Postby Blondie » Sun Aug 28, 2011 10:50 am

benessa wrote:May I ask, how long did recovery take after you found the proper direction? Are all of your techniques back where the were: speed, arpeggios, tremolo?


When I committed myself 'properly' to recovery/retraining (the same thing, really) I started with the most basic RH patterns, open strings, IM, MA and IA, rest and free (rest on same string, free on adjacent) always working with a metronome and charting my progress. Its important to measure your threshold to ensure you stay below it, and at the these slow speeds its essential to work with a metronome.

I rebuilt everything, slowly adding different combos, over a period of about 18 months before attempting any repertoire and then started with basic studies (ones I hadn't worked on before) at ultra slow speeds, still continuing the exercises. Here was my baseline back then: IM -52, IA -33, MA -26. Thats maximum speed without symptoms, allowing the fingers to return by themselves, free stroke and one stroke per beat. Excruciatingly slow but if you try and rush it, try and fool yourself you can do it faster and all you do is reinforce the pathway that that is broken.

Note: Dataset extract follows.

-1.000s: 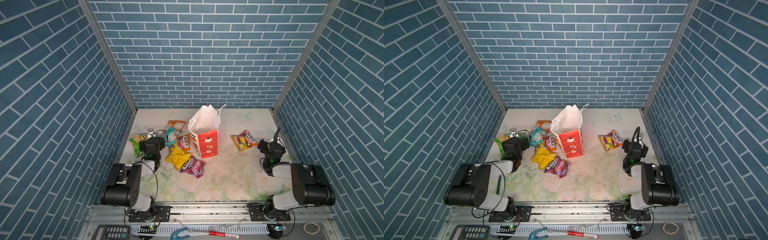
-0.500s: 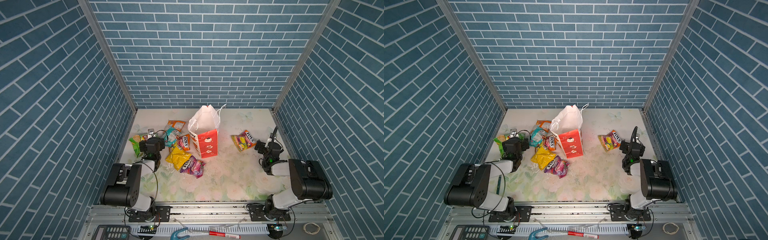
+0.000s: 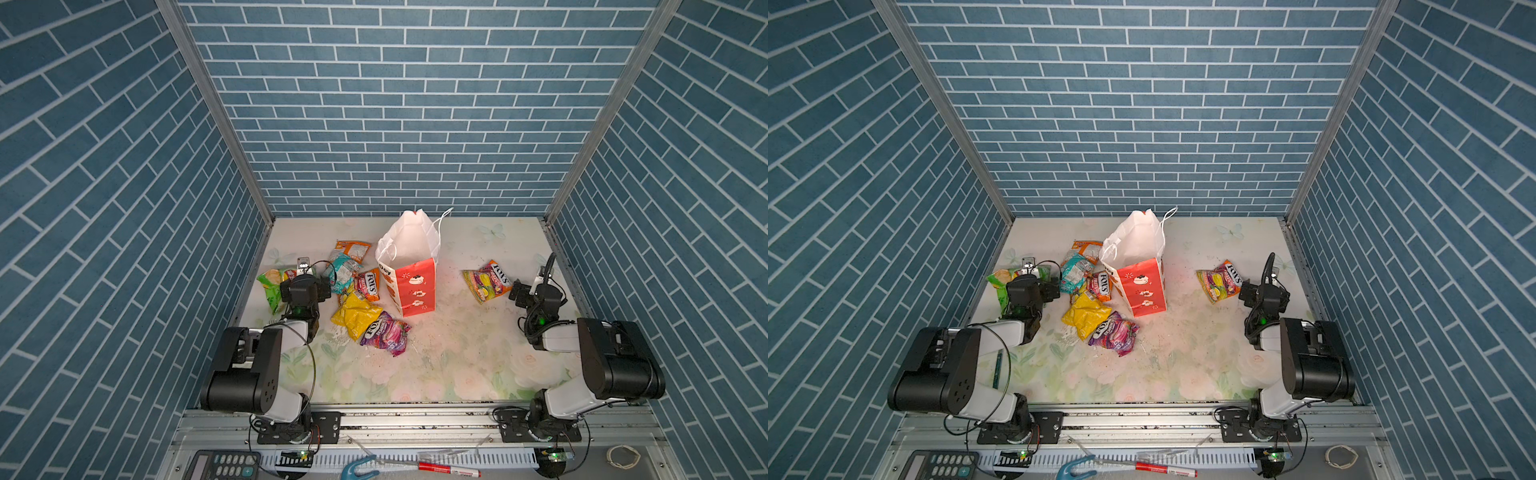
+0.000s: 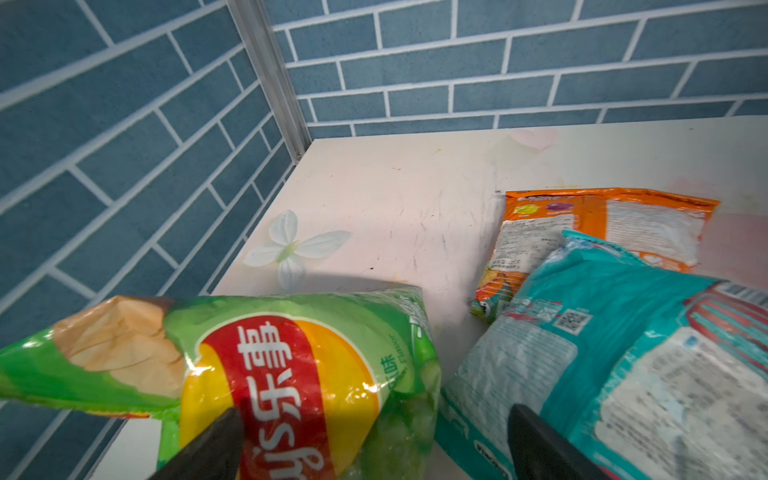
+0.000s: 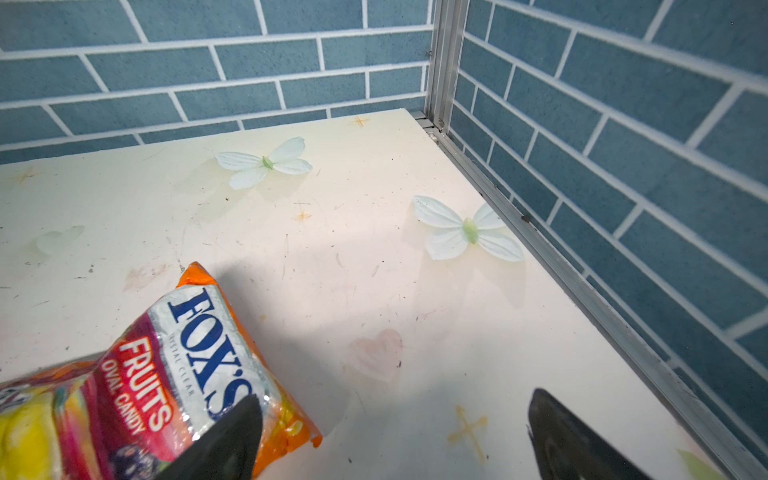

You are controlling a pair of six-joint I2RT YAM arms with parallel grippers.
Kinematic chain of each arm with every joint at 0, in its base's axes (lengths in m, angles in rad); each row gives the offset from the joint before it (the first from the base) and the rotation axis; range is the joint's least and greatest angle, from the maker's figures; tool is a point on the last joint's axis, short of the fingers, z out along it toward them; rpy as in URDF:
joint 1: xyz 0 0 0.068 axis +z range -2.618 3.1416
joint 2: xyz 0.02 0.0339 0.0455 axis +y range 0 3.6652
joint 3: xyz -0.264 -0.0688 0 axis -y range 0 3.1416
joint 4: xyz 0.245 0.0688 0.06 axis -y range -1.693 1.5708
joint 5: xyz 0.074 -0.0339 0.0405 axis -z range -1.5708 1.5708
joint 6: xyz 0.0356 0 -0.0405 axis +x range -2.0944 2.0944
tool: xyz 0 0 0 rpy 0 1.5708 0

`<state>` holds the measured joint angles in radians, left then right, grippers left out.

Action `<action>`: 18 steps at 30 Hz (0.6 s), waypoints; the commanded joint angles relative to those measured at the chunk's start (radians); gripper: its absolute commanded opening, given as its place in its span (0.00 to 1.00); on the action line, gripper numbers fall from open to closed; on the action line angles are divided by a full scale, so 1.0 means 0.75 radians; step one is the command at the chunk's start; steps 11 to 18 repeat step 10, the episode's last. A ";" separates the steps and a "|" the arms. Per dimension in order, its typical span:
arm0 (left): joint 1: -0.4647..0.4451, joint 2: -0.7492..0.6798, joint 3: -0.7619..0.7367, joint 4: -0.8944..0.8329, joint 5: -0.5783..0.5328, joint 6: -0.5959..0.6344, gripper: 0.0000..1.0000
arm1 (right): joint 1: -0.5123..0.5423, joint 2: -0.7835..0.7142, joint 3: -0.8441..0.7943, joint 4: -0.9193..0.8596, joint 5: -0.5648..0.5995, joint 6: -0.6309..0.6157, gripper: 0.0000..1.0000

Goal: Take the snacks out of the paper bag

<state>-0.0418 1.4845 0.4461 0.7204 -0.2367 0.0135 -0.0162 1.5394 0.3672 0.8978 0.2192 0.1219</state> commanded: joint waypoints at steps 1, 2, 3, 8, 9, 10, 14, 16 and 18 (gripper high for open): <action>0.020 0.056 -0.074 0.188 0.174 0.049 0.99 | -0.002 0.007 0.006 0.018 -0.015 -0.047 0.99; 0.019 0.050 -0.071 0.169 0.182 0.047 1.00 | -0.003 0.007 0.007 0.018 -0.014 -0.048 0.99; 0.019 0.051 -0.074 0.176 0.182 0.050 0.99 | -0.003 0.006 0.006 0.019 -0.014 -0.048 0.99; 0.019 0.053 -0.073 0.177 0.180 0.048 0.99 | -0.002 0.004 0.005 0.020 -0.014 -0.048 0.99; 0.019 0.053 -0.073 0.177 0.179 0.050 1.00 | -0.002 0.005 0.003 0.022 -0.013 -0.048 0.99; 0.019 0.052 -0.072 0.176 0.181 0.049 1.00 | -0.001 0.003 0.001 0.022 -0.012 -0.048 0.99; 0.019 0.052 -0.072 0.176 0.181 0.049 1.00 | -0.001 0.003 0.001 0.022 -0.012 -0.048 0.99; 0.019 0.052 -0.072 0.176 0.181 0.049 1.00 | -0.001 0.003 0.001 0.022 -0.012 -0.048 0.99; 0.019 0.052 -0.072 0.176 0.181 0.049 1.00 | -0.001 0.003 0.001 0.022 -0.012 -0.048 0.99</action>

Its hard to answer your question directly because recovery is so gradual and some things take more time than others. Now, nearly four years after starting that concerted programme, I am still fine tuning and still do a lot more tech than I imagine someone at my level would (I am preparing for my diploma at the moment). I don't have any visible symptoms, nothing anyone would diagnose, but some things are still a little tricky. However I have the tools to finger things in different ways that are still 'legitimate' and still sound musical. On the other and, in some ways I am actually a better player than I was before. FD is a paradox sometimes. It was probably about 2 and a half years to get intermediate studies up to speed but even then things like Romanza took much longer as PAMI was a tough one to crack, particularly as I had played it for so long with P and I.

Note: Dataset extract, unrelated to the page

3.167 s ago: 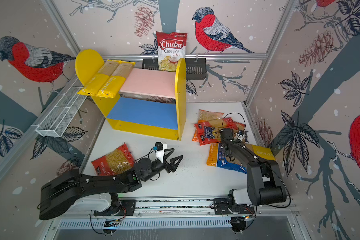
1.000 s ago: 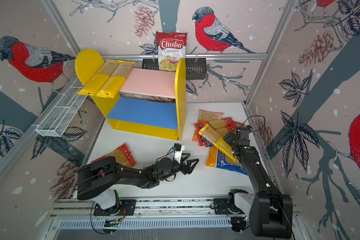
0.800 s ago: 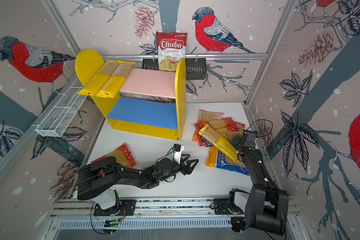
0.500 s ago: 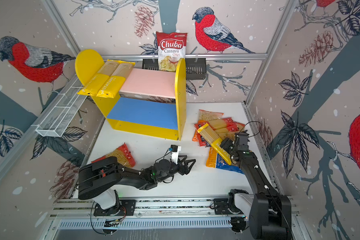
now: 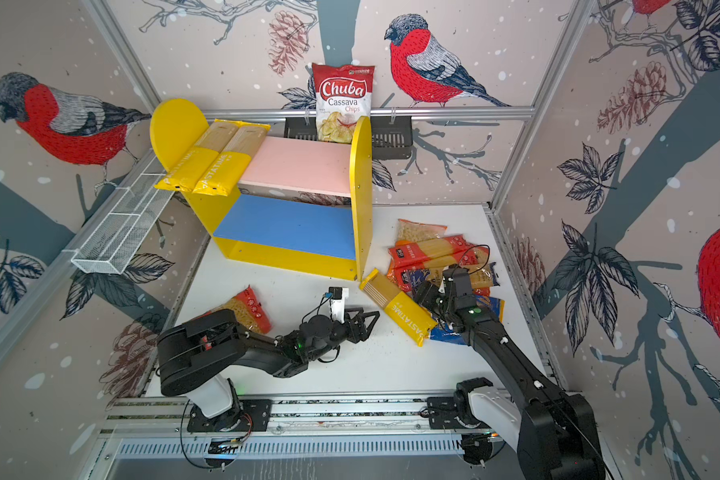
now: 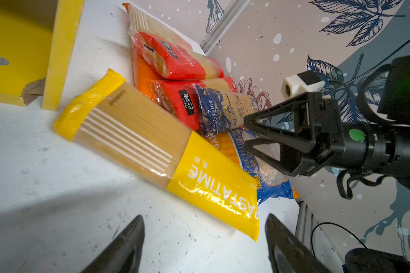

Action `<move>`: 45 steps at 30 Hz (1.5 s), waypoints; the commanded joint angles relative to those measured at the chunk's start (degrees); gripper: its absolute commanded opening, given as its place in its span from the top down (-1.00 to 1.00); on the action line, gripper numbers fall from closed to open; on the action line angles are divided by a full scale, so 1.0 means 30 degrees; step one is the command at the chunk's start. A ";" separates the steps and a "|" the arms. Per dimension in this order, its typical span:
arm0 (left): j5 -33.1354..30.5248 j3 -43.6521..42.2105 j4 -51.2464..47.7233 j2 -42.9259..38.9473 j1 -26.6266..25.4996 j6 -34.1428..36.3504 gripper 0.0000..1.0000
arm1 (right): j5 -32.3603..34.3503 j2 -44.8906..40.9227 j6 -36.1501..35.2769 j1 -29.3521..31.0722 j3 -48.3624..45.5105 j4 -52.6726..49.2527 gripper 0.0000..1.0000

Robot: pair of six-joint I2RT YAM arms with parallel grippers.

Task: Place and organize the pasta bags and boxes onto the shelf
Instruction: 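Drag the spaghetti pack out of the pile toward the left gripper with the right gripper, then grasp the pack's near end with the left gripper while the right holds its far end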

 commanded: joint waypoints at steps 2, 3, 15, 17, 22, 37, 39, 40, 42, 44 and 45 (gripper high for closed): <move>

Tremolo is not yet at required tempo but is improving. Practicing tremolo does very little, but working on the building blocks between the fingers - all the different relationships to reprogram and rebuild that map - is what works. Thats an important principle, you will hit brick walls and you have to go round them.

The 'intense' relaxation you mention is a must, you must also remove as much of the mental pressure as possible.

Another little helping tool- try detuning your strings so that they are almost floppy, and play very gently. Forget about making music, concentrate on feeling the very gentle pressure of the strings on your fingers and just allow them to play with the strings without 'intruction' i.e. randomly. See if you can do that.

stevnpa

Re: Focal Dystonia

Postby stevnpa » Sun Aug 28, 2011 1:44 pm

Yes, I've been a regular patient of Katherine's!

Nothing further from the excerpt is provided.